Just the tail end of a cold front off one of those North Pacific storms got us. Sailing went from this-sucks! to what's-the-point-of-living? in a matter of hours. The sky was overcast, low, dark. The temperature dropped like crazy. The wind picked up to gale force and clung tenaciously above thirty-five knots for days. We tacked back and forth on eight hour shifts, fifty-five degrees off our intended course. Infuriated by the lack of progress and how hard we had to fight for it, we put the wind on our side and headed west-southwest. Again.
Sailing away from one's intended destination already sucks, but we also had to worry about running into Hawaii. Don't forget the warning we got about steering clear of USA. In fact, we had drawn a line of skulls and cross bones on our charts, two hundred and fifty miles out from any US shore. We had come too far and gone through too much not to take that line extremely seriously.
No matter how far west we went, climbing north meant rapidly deteriorating conditions. It came down to going north and taking on winter, or turning around and giving up. Living as castaways in the jungle had a certain allure to it. Jon spared no bytes telling us that the wind further north was like nothing we had ever seen. It would come from the northwest and when it did, we had to have it on our tail. On the side, on the front... not a chance we'd make it out alive. With the thousand mile chasm, we had to climb as far north as possible before turning east. Once we were running from that northwest wind, there would be no stopping and no more going north. We would come ashore, like it or not, and everything we fought for rested on landing in Canada and not USA.
It was cold. Not just nippy, but bone-chilling. Flying spray was inescapable. It soaked through everything and never dried. Clothing was stiff, greasy, itchy and ripe. Under our foul-weather gear, we had on just about all the clothing we still had from our chilly days in Ukraine. We watched our track, day in and day out; a crazy zig-zag with occasional loops to the southwest when we just couldn't take another icy wave in the face. And gave up for a few hours of mercy below deck.
Once in a million waves, we'd crest a swell and see a freighter in the distance. Tracking a course, straight and true. Oblivious to us and the living hell in which we existed.
Elena envied them. Telling me, "I think of the crew, dry and warm, going about their duties, sitting at a table with a plate to eat from, talking to friends about families and home. Maybe an officer on the bridge sees white sails, looks in binoculars, wonders who is so crazy to be out here."
Further north the nights grew longer. The weather, heavier. Every movement was excruciating. We communicated less and less. Inmates serving time with nothing left to say. Elena kept a list of milestone cities taped to a bulkhead. As we crossed their latitudes far out to sea, she crossed them off. So far, Cabo San Lucas, San Diego, and Los Angeles had fallen to her scratch-off pencil. San Francisco, Portland, and Seattle perched on their own clean lines at inconceivably high latitudes.
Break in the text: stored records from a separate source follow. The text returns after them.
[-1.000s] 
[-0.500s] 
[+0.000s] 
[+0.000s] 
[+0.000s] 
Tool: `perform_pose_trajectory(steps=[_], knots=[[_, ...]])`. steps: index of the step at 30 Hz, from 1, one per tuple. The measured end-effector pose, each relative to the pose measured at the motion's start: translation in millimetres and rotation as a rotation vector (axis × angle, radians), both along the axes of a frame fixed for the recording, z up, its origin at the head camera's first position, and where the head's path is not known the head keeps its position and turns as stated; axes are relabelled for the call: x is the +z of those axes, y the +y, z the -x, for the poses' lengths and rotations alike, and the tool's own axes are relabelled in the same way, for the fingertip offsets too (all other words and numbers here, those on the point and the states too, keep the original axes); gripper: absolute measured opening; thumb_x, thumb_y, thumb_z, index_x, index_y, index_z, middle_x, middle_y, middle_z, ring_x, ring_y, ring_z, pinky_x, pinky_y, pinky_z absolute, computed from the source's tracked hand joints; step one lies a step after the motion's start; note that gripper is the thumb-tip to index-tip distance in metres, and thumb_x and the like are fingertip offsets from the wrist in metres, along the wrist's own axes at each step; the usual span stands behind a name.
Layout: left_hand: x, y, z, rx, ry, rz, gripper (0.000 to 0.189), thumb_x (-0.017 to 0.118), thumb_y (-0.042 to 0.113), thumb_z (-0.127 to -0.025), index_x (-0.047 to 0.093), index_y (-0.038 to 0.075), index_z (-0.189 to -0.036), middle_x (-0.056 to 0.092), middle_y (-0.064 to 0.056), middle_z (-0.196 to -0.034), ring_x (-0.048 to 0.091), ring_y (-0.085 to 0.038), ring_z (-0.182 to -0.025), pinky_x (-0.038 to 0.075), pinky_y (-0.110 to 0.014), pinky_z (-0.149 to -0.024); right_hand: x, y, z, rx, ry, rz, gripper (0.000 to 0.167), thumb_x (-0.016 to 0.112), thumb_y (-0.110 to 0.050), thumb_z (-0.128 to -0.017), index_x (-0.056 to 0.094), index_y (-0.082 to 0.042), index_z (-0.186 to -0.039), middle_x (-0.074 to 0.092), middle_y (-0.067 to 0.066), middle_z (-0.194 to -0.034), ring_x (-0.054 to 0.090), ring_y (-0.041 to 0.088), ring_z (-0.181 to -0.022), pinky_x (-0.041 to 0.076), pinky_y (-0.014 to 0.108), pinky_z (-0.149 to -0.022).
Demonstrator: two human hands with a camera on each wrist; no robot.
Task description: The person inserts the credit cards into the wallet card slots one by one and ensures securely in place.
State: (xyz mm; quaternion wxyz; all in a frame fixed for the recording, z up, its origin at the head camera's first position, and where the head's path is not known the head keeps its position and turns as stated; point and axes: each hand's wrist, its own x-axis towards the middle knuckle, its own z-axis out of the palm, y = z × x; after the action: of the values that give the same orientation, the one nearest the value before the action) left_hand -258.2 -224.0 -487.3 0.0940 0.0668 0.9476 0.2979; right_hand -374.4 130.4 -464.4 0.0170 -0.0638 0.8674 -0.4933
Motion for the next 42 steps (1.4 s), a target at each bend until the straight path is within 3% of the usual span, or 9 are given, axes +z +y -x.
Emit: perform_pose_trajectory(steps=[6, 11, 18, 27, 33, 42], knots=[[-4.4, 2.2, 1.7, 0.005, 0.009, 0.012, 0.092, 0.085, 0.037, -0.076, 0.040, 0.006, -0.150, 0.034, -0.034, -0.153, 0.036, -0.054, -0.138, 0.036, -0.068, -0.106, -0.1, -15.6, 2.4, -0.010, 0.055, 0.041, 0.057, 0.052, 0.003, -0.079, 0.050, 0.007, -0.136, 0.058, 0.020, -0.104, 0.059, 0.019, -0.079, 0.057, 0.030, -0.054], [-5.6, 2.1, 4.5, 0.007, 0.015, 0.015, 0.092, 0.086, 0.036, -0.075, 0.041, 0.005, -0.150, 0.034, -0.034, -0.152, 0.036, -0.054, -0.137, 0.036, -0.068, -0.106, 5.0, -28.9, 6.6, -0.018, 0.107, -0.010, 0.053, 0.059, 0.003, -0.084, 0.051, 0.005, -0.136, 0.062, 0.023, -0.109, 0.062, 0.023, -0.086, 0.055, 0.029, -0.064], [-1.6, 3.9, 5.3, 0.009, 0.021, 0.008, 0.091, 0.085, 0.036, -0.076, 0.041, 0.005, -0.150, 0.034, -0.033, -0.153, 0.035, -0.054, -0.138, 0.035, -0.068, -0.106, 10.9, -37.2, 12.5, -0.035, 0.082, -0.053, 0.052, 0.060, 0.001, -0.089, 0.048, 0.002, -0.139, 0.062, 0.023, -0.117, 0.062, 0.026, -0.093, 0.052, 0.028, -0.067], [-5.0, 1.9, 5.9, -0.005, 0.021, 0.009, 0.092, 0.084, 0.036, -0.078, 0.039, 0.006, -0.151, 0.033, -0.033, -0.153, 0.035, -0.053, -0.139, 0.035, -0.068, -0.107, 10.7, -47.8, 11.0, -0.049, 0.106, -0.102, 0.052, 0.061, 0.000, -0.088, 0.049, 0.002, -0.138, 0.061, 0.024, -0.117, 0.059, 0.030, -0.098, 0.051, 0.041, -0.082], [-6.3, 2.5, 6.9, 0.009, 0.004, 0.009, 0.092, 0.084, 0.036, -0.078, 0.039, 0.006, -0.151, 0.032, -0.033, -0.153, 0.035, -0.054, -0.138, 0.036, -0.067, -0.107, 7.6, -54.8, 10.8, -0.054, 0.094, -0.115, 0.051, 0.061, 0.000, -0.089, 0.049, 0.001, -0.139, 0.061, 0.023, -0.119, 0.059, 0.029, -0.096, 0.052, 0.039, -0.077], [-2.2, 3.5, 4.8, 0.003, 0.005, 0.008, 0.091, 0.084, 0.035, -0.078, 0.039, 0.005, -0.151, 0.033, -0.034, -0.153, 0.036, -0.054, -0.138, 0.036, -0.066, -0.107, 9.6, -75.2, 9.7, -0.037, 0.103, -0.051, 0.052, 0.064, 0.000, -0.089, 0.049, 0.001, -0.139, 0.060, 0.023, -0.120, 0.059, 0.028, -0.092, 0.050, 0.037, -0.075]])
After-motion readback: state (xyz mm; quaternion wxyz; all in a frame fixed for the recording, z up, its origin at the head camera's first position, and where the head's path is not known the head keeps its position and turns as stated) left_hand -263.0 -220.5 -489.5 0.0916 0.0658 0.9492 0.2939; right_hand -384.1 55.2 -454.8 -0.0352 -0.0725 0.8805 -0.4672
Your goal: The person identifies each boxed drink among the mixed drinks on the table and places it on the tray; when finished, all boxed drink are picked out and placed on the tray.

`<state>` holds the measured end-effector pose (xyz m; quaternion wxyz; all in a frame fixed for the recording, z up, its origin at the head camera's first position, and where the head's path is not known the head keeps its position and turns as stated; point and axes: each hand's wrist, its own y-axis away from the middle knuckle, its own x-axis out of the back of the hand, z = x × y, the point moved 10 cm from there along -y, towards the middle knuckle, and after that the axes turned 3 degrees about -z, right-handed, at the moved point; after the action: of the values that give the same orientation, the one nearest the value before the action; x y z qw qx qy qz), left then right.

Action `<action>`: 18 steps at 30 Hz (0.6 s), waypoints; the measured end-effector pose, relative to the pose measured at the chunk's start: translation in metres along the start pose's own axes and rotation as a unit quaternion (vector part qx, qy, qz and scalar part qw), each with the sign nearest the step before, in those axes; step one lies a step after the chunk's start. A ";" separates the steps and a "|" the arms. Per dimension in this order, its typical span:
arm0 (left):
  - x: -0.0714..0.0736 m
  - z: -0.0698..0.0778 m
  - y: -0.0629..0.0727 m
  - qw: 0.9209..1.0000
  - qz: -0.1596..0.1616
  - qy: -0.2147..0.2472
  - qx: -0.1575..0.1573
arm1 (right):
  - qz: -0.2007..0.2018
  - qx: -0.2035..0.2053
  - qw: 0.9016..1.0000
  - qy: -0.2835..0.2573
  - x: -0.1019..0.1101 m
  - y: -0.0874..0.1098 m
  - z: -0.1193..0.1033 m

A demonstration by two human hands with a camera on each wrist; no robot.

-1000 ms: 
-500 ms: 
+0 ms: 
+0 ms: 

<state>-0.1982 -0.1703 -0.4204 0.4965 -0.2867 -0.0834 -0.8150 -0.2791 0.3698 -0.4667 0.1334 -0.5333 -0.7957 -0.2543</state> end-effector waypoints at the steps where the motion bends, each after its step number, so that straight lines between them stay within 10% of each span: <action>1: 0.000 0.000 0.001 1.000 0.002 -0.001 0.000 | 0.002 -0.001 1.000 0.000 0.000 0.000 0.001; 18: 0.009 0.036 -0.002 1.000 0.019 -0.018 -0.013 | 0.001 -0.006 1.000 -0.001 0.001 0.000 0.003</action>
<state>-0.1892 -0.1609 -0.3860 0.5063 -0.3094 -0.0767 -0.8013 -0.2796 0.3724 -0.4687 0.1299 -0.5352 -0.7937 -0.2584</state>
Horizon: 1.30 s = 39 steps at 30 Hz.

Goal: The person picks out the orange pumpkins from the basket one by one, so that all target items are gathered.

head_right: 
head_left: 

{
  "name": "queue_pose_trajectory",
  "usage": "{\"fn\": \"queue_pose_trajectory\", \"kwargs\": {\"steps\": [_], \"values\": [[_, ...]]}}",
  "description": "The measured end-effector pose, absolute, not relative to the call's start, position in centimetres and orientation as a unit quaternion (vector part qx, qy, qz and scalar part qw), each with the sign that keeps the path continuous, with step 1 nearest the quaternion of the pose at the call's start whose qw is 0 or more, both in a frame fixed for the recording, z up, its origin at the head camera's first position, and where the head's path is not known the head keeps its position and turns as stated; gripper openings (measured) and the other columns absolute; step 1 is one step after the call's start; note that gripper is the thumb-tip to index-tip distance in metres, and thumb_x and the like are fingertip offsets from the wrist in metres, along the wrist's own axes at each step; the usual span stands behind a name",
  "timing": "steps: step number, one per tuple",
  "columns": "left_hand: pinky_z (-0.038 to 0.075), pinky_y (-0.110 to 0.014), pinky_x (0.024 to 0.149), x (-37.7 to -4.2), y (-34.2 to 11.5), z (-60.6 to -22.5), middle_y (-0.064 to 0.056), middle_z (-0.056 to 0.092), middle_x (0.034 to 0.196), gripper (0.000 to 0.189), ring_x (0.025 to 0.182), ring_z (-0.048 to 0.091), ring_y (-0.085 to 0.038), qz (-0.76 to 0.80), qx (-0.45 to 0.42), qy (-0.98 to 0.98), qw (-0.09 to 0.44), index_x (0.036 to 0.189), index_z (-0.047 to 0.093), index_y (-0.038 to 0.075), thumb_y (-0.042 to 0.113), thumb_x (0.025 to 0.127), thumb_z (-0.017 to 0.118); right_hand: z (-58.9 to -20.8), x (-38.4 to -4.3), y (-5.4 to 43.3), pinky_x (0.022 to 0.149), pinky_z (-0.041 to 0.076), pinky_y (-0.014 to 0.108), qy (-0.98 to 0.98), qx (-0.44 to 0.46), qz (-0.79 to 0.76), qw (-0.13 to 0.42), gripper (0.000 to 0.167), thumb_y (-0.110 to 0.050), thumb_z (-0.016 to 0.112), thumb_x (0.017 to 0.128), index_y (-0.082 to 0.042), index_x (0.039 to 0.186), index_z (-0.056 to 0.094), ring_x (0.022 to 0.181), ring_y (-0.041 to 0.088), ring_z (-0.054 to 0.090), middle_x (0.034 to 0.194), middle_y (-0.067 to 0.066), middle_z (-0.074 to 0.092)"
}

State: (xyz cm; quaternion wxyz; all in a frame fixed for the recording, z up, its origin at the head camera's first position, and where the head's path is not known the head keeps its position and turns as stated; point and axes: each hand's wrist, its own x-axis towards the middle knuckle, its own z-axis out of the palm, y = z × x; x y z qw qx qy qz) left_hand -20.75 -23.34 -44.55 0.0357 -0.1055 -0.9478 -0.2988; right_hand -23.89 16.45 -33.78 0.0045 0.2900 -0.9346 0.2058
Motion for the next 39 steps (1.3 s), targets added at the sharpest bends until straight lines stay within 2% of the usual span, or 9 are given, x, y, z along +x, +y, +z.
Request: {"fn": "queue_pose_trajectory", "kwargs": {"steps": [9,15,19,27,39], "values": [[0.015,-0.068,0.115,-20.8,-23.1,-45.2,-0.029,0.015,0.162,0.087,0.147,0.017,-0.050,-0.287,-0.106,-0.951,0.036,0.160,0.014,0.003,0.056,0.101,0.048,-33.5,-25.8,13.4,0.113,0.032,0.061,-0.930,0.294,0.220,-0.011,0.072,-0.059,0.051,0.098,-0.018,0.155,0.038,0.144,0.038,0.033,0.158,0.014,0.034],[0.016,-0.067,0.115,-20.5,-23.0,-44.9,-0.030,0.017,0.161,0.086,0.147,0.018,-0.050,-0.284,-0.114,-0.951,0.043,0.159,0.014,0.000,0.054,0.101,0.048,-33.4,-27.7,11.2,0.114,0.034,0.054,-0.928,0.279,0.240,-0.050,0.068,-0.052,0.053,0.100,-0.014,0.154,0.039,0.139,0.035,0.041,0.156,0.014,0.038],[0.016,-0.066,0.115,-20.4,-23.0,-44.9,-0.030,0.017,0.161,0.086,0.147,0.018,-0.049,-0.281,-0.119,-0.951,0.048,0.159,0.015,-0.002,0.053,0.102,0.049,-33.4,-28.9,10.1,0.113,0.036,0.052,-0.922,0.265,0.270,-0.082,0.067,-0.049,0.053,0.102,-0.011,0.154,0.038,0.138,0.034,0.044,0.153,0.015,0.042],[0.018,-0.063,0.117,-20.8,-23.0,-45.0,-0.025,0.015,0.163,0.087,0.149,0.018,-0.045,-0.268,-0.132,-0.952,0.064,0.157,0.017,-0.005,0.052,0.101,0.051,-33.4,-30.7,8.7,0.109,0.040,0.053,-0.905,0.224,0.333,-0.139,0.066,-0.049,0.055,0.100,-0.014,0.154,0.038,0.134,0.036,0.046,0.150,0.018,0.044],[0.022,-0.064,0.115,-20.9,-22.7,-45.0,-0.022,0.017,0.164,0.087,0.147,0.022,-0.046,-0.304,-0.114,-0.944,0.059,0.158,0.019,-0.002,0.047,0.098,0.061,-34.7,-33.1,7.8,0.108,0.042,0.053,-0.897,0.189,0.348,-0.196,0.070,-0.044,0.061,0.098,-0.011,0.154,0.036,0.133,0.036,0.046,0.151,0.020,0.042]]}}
I cursed Boadicea's lack of heater. But, who thinks of something like that in Turkey? Bollocks! Who thinks of sailing at all, that far north, in the dead of winter? Waves had grown into a continuous barrage of marbled slate mountains, driven by cold fronts spinning off monster, winter cyclones in the Gulf of Alaska. Each front packed a gale worse than the last.
One day, marking our position, I ran out of chart. "Lenna! We are well and truly off-the-map!"